● **ASSIGNED TASK**:
Print out the full material below, exact in every line, with no images included.

● **AVAILABLE DATA**:

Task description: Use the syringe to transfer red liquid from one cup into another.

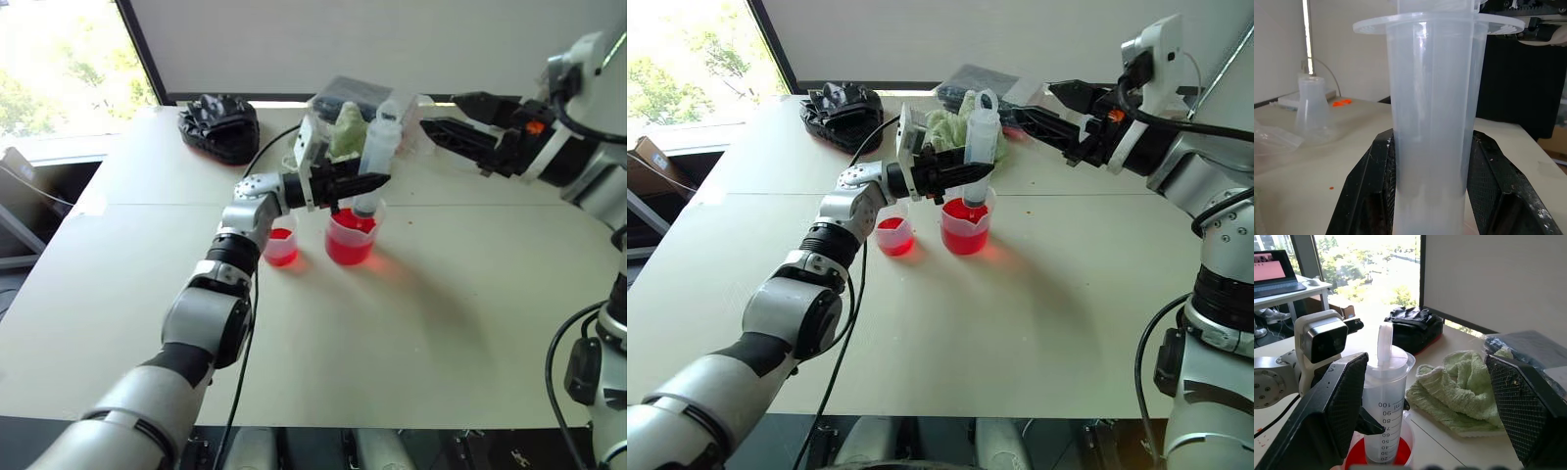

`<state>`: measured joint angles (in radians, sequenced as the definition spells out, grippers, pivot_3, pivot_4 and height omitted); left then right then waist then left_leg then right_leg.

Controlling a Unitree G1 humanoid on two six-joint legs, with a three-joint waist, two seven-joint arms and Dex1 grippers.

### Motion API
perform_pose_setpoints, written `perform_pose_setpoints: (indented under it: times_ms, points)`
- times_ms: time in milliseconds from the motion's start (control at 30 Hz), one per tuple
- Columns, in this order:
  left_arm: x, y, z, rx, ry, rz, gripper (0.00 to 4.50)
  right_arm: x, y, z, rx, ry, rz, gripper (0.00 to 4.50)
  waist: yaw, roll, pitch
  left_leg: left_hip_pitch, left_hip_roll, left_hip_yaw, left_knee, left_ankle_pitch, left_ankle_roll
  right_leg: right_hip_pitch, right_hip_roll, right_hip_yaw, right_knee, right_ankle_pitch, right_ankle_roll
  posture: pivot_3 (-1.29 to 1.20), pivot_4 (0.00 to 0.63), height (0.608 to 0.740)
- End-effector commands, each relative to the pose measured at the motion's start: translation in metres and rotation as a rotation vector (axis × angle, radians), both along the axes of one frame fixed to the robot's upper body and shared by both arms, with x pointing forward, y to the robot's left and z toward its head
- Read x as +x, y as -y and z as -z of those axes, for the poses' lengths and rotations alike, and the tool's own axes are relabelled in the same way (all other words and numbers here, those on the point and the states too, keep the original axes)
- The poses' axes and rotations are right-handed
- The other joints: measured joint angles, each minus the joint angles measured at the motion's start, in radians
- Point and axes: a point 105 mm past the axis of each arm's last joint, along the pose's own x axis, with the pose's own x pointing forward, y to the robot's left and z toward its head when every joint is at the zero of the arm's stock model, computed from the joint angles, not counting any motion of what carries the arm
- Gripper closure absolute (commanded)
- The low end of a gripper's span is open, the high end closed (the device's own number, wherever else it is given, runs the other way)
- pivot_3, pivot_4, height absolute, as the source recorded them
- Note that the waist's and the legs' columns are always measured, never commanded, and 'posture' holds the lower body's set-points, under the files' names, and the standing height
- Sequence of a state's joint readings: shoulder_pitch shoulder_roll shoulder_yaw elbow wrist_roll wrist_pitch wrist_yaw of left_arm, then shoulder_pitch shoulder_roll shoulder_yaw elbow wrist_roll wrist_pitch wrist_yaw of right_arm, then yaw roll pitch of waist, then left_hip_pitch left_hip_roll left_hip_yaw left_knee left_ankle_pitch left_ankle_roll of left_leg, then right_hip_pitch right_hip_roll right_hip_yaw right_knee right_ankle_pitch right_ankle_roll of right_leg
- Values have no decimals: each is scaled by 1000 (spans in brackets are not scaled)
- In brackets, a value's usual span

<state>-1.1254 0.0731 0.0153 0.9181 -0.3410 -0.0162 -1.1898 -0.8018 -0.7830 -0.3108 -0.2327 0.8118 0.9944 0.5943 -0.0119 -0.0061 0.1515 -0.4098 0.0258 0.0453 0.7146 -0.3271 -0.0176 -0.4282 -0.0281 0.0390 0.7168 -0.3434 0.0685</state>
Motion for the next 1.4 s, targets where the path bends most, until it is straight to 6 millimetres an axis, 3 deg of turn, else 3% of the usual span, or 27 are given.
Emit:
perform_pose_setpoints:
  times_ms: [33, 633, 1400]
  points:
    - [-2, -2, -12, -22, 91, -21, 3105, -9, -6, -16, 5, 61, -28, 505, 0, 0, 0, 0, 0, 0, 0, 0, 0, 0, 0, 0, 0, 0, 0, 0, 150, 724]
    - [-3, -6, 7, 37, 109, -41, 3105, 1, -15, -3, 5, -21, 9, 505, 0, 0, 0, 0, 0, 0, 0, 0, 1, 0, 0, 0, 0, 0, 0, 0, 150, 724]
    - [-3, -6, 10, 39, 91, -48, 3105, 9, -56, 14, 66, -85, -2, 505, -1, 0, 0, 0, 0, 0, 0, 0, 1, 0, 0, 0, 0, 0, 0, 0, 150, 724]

● **SOLUTION TO THIS PROBLEM**:
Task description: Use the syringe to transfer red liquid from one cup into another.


`<state>`: measured joint angles (in radians, sequenced as the definition spells out, grippers, pivot_3, pivot_4 and height omitted); left then right then waist then left_leg then right_leg.

Controlling a Unitree G1 humanoid on two six-joint legs, with a three-joint waist, two seven-joint arms and Dex1 grippers.

### Motion API
perform_pose_setpoints, written `perform_pose_setpoints: (indented under it: times_ms, points)`
- times_ms: time in milliseconds from the motion's start (control at 30 Hz), one per tuple
- Columns, in this order:
  left_arm: x, y, z, rx, ry, rz, gripper (0.00 to 4.50)
  right_arm: x, y, z, rx, ry, rz, gripper (0.00 to 4.50)
  waist: yaw, roll, pitch
  left_leg: left_hip_pitch, left_hip_roll, left_hip_yaw, left_knee, left_ankle_pitch, left_ankle_roll
  right_leg: right_hip_pitch, right_hip_roll, right_hip_yaw, right_knee, right_ankle_pitch, right_ankle_roll
  posture: pivot_3 (-1.29 to 1.20), pivot_4 (0.00 to 0.63), height (0.608 to 0.740)
- End-effector commands, each relative to the pose measured at the motion's start: translation in metres and rotation as a rotation vector (axis × angle, radians), both along the axes of one frame fixed to the robot's upper body and shared by both arms, with x pointing forward, y to the robot's left and z toward its head
- Read x as +x, y as -y and z as -z of those axes, for the poses' lengths and rotations alike, and the tool's own axes are relabelled in the same way (all other words and numbers here, those on the point and the states too, keep the original axes)
- The poses' axes and rotations are right-handed
- The other joints: measured joint angles, each minus the joint angles measured at the motion's start, in radians
- Point and axes: a point 105 mm past the axis of each arm's last joint, along the pose's own x axis, with the pose's own x pointing forward, y to the robot's left and z toward its head when every joint is at the zero of the arm's stock model, computed from the joint angles, not counting any motion of what carries the arm
- Gripper closure absolute (commanded)
- The low end of a gripper's span is open, the high end closed (the device's own number, wherever else it is given, runs the other way)
- pivot_3, pivot_4, height absolute, as the source recorded them
- Note that the waist's and the legs' columns are always measured, never commanded, and 'posture' holds the lower body's set-points, under the files' names, and the standing height
- Sequence of a state's joint readings: shoulder_pitch shoulder_roll shoulder_yaw elbow wrist_roll wrist_pitch wrist_yaw of left_arm, then shoulder_pitch shoulder_roll shoulder_yaw elbow wrist_roll wrist_pitch wrist_yaw of right_arm, then yaw roll pitch of waist, then left_hip_pitch left_hip_roll left_hip_yaw left_knee left_ankle_pitch left_ankle_roll of left_leg, then right_hip_pitch right_hip_roll right_hip_yaw right_knee right_ankle_pitch right_ankle_roll of right_leg
- Values have no decimals: each is scaled by 1000 (spans in brackets are not scaled)
- In brackets, a value's usual span

<state>-1.1254 0.0731 0.0153 0.9181 -0.3410 -0.0162 -1.1898 -0.8018 -0.7830 -0.3108 -0.2327 0.8118 0.9944 0.5943 -0.0119 -0.0061 0.1515 -0.4098 0.0258 0.0453 0.7146 -0.3271 -0.0176 -0.4282 -0.0281 0.0390 0.7168 -0.3434 0.0685</state>
Motion for the next 1.4 s, targets where the path bends most, until it is straight to 6 millimetres an axis, 3 deg of turn, else 3% of the usual span, or 27 are given.
Emit:
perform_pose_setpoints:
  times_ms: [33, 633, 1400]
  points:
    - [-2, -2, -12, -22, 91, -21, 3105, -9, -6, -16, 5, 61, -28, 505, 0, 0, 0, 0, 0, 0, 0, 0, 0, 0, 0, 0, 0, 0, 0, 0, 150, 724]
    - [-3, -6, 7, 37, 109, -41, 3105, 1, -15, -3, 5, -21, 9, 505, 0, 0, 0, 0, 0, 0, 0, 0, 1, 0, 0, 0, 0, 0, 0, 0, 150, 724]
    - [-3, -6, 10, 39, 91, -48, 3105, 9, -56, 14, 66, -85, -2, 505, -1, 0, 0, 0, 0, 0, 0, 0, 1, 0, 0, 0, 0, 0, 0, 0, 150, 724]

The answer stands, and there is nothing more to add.